Items listed in a dataset:
● ● ●

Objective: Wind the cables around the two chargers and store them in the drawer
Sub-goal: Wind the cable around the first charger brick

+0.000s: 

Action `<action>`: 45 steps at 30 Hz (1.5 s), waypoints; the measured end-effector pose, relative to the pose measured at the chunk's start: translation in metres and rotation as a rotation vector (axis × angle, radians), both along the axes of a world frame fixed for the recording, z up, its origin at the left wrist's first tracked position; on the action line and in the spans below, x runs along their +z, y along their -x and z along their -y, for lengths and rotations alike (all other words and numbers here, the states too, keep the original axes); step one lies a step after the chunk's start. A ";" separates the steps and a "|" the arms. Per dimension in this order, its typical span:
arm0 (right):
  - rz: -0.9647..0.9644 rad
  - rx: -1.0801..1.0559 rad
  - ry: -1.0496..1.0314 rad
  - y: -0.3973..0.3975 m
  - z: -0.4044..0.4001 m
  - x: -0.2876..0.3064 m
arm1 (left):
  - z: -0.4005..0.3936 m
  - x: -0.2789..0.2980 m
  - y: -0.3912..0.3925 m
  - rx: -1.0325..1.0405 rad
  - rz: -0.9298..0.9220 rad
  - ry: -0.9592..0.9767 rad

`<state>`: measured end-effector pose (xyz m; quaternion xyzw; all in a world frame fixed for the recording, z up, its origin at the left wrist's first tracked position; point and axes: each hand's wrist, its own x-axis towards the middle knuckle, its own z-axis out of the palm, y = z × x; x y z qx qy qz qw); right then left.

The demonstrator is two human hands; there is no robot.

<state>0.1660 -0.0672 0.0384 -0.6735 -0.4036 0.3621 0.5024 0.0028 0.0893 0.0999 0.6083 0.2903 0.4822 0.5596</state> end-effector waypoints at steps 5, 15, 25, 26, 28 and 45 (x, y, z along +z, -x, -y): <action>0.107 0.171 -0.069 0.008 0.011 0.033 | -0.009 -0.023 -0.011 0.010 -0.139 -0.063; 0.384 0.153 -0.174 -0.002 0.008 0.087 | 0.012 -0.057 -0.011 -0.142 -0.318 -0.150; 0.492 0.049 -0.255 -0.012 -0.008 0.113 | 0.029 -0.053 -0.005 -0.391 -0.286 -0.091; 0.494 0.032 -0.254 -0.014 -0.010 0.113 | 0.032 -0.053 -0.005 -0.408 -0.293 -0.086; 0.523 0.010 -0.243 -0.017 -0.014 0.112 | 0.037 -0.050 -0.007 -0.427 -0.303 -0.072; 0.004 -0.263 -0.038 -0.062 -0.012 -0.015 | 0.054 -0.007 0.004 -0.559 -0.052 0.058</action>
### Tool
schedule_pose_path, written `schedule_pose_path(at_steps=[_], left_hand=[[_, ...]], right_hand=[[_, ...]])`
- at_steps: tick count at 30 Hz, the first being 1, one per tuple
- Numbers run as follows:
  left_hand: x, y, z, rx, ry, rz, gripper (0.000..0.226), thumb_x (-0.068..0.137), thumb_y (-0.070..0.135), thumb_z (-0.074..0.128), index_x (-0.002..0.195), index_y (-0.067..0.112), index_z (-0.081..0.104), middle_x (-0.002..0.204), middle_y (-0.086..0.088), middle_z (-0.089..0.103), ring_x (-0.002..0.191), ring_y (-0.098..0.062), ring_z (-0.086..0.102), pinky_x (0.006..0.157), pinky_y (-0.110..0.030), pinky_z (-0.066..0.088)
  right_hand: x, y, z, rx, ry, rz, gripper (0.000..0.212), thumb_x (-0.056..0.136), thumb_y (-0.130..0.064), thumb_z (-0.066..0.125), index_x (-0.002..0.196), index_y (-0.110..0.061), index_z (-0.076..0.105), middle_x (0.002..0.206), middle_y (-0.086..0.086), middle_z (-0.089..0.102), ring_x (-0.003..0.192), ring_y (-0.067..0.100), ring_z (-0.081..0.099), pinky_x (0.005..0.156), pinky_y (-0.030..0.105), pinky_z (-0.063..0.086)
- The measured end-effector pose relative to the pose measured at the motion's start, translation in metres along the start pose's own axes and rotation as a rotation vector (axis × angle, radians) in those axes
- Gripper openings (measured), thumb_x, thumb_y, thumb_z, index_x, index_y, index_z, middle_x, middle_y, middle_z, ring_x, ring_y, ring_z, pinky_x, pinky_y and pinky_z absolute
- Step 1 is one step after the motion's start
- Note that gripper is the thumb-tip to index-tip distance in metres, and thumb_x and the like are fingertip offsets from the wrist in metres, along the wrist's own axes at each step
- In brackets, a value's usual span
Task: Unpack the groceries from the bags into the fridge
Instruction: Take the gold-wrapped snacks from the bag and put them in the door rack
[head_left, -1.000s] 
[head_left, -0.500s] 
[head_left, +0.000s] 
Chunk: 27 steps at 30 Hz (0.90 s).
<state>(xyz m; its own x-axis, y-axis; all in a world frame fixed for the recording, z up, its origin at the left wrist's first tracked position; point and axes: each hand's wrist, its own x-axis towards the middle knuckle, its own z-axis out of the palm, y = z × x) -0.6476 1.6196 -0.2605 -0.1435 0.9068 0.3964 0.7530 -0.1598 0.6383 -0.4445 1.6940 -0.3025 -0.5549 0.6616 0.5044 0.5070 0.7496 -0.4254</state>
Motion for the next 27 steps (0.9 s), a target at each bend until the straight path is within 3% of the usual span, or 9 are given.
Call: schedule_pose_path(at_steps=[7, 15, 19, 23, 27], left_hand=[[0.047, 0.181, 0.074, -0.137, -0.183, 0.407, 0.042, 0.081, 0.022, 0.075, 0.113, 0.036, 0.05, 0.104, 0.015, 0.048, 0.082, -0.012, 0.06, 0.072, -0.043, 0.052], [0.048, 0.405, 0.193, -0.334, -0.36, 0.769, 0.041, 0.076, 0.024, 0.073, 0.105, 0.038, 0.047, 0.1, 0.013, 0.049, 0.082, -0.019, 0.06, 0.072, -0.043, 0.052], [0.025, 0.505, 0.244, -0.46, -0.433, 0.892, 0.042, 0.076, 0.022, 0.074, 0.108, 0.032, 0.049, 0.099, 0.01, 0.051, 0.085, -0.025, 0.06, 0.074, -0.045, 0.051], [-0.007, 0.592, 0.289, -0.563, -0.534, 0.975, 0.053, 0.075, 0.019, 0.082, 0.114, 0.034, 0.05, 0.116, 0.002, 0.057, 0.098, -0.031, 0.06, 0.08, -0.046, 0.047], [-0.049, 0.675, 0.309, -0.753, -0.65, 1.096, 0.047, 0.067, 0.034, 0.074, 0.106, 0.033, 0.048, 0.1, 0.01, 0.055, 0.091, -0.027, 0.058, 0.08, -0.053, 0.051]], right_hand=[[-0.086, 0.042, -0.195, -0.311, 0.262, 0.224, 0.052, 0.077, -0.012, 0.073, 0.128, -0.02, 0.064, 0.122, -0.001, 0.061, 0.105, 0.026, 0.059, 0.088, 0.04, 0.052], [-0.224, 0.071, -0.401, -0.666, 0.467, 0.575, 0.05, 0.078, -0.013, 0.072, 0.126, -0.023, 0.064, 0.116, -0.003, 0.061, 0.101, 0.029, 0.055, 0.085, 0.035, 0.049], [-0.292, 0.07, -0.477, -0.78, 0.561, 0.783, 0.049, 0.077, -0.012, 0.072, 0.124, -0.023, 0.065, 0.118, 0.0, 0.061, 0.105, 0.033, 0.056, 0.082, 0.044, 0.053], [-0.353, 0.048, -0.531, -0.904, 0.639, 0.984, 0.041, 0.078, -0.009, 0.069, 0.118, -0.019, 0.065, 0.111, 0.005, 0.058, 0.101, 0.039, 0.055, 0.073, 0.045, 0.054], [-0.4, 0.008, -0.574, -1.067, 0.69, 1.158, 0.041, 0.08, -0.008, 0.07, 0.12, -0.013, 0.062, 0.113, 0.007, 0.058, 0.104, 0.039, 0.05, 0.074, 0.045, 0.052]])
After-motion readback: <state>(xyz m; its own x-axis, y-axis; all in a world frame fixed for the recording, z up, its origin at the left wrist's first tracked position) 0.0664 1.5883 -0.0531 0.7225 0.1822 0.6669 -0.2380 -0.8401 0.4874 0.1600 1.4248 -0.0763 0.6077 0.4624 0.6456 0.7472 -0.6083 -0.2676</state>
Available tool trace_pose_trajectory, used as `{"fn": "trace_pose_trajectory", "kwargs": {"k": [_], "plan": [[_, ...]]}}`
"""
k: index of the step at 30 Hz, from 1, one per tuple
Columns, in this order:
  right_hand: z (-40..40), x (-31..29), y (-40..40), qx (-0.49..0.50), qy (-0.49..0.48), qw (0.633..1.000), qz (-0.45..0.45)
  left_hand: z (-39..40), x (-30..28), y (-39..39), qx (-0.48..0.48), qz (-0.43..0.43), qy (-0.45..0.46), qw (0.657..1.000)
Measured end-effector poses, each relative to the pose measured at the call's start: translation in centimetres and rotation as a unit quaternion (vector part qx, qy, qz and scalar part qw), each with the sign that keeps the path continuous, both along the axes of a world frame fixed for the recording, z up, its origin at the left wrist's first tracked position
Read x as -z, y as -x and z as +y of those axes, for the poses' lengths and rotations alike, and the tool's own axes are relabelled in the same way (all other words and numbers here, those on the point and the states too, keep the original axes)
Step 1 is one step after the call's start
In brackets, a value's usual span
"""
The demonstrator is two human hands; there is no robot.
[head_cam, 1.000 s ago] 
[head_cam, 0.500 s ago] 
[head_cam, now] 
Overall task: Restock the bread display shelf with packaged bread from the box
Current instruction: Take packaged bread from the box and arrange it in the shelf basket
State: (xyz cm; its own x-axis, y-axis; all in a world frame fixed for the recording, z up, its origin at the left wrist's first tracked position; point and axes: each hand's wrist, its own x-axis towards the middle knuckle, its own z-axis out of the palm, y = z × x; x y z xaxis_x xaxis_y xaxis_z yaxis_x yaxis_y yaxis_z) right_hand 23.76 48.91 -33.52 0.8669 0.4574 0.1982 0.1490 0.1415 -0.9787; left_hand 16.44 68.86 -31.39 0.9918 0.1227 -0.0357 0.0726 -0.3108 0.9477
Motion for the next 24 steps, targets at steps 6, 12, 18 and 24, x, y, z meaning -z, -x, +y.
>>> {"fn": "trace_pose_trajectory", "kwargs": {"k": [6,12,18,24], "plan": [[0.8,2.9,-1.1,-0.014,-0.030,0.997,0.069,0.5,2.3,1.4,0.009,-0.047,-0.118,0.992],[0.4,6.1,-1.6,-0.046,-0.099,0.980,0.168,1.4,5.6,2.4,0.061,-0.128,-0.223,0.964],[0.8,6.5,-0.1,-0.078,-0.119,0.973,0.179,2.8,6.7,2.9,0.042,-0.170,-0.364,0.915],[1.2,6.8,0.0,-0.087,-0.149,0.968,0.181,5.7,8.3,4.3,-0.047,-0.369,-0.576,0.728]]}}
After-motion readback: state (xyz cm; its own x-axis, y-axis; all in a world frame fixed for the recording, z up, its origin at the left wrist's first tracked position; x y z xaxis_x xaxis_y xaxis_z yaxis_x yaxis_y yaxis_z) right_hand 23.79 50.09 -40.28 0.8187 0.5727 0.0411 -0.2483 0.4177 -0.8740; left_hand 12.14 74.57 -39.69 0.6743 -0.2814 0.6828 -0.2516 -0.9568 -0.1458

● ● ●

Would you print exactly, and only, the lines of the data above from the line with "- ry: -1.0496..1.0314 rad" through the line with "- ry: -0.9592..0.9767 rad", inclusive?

— Answer area —
  - ry: -1.0496..1.0314 rad
  - y: -0.3973..0.3975 m
  - z: -0.4044..0.4001 m
  - x: -0.2876..0.3064 m
arm1 (left):
  - z: -0.4005..0.3936 m
  - x: -0.2789..0.2980 m
  - y: -0.3912..0.3925 m
  - rx: -1.0325..1.0405 rad
  - rz: -0.9298..0.9220 rad
  - ry: -0.9592..0.9767 rad

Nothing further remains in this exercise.